Isn’t it sad that one of the questions typically asked of online education vendors by EMS managers goes something like: “Is it possible for anyone who uses your system to print out the test? I’m concerned that people will pass it around.”

It’s been our experience that almost any discussion about EMS online ed turns sooner or later to the problem of cheating. Cheating occurs in EMS education as it does in any educational venue, and as we continue to embrace the use of the Internet to train and assess the knowledge of EMS personnel, EMS learners will have more freedom to take classes and assessments without direct supervision. Given this freedom, common sense suggests that the cheating issue is going to loom larger.

This article explores why it happens and, more important, how we can prevent it with good old-fashioned leadership and hard work.

One thing is sure: Field personnel, administrators and educators all have a role to play in solving the problem.

The Cheating Problem

Examples of cheating we’ve witnessed or heard about include: letting a rookie paramedic or EMT take a test for more seasoned personnel, passing around the answers to a quiz, several people working on a test together and—here’s one for you computer geeks—hitting the back button at just the right moment after submitting an online quiz, allowing the cheater to change an answer just marked wrong.

The National Association of EMS Educators (NAEMSE) recently ran a survey on its website that asked about cheating, to which 375 people from 46 states responded. Ninety percent of the respondents were either EMS educators or education administrators. While this was not a scientific study, the results of the survey help to define the problem. There was near unanimity among the respondents that cheating does occur in EMS education and more than a quarter of them (27%) said it occurs often. When asked what the leading causes of cheating were, failure to study, laziness and a desire to “just get their ticket punched” were the most common replies. Time pressure and poor test supervision were also cited frequently. Only a handful thought that cheating occurred because the tests were too hard—which may not be too surprising given that teachers, rather than students, were answering these questions.
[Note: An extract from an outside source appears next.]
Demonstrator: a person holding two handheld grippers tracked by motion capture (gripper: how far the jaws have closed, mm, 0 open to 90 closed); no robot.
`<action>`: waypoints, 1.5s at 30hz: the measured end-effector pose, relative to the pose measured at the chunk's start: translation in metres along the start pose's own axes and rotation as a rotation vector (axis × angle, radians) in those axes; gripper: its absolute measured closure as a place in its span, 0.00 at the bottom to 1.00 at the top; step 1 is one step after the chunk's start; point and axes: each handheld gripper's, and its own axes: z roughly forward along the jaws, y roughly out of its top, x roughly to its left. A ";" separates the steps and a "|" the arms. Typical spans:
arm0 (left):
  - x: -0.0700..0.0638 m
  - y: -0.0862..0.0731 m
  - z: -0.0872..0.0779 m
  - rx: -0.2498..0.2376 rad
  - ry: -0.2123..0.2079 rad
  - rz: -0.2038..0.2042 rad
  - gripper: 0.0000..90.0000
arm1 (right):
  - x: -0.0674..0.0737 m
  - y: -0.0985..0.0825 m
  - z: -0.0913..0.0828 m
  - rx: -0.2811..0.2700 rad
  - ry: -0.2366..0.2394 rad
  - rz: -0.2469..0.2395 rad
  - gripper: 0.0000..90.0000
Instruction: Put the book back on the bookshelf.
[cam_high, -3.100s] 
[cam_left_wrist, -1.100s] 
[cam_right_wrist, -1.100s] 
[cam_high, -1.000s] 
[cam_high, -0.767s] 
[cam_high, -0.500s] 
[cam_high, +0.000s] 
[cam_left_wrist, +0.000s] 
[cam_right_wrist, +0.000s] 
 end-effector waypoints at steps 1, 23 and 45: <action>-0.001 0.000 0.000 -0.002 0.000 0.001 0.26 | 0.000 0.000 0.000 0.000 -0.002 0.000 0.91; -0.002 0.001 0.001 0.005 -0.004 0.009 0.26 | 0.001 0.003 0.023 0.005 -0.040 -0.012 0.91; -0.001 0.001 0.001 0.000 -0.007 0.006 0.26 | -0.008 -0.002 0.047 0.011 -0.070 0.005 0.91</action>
Almost 60% of the respondents reported actual cheating incidents or strong suspicion of such incidents in their own organizations over the last year. When questioned about the cheating incidents known to them personally and the consequences that occurred, respondents working in government-based EMS agencies were more likely to describe less severe consequences, such as requiring that a test be retaken, verbal or written reprimands or no action at all. Instructors working in private companies, vo-techs, academies and colleges were more likely to report course failures, firings and suspensions as consequences.

The NAEMSE survey did not look into what we might call the “short-cut” cases. These cases are not clear-cut incidents of cheating in the traditional sense, but they are giving EMS online education a bad reputation. Online learners who are taking short cuts are the people who brag about how they “beat the system,” as if that were the challenge.

These are people who spend little or no time with the educational content of an online lesson. As soon as they figure out how to click through the content, they go right to the test and within a matter of minutes may have completed several hours of continuing education. This problem has generated concern among leaders at the Continuing Education Coordinating Board for EMS (CECBEMS), the National Registry of EMTs (NREMT), and state and local EMS agencies across the nation who are responsible for certifying the quality of EMS care provided.

CECBEMS responded to this situation by creating a rigorous set of content and testing standards for CE vendors and educators who want to earn approval for online courses. Tests, for example, must assess more than the ability of the learner to memorize a protocol; they must also measure higher levels of learning such as the ability to apply the correct treatment in a patient-care scenario. Vendors are also trying different methods to discourage short cuts and cheating with techniques such as reporting how much time was spent on a lesson, preventing the ability to retake a failed exam immediately, not revealing correct answers when a question is missed, and randomizing exam questions and answer blocks. CE certificates may carry traceable serial numbers linked back to the learner’s name and state certification number.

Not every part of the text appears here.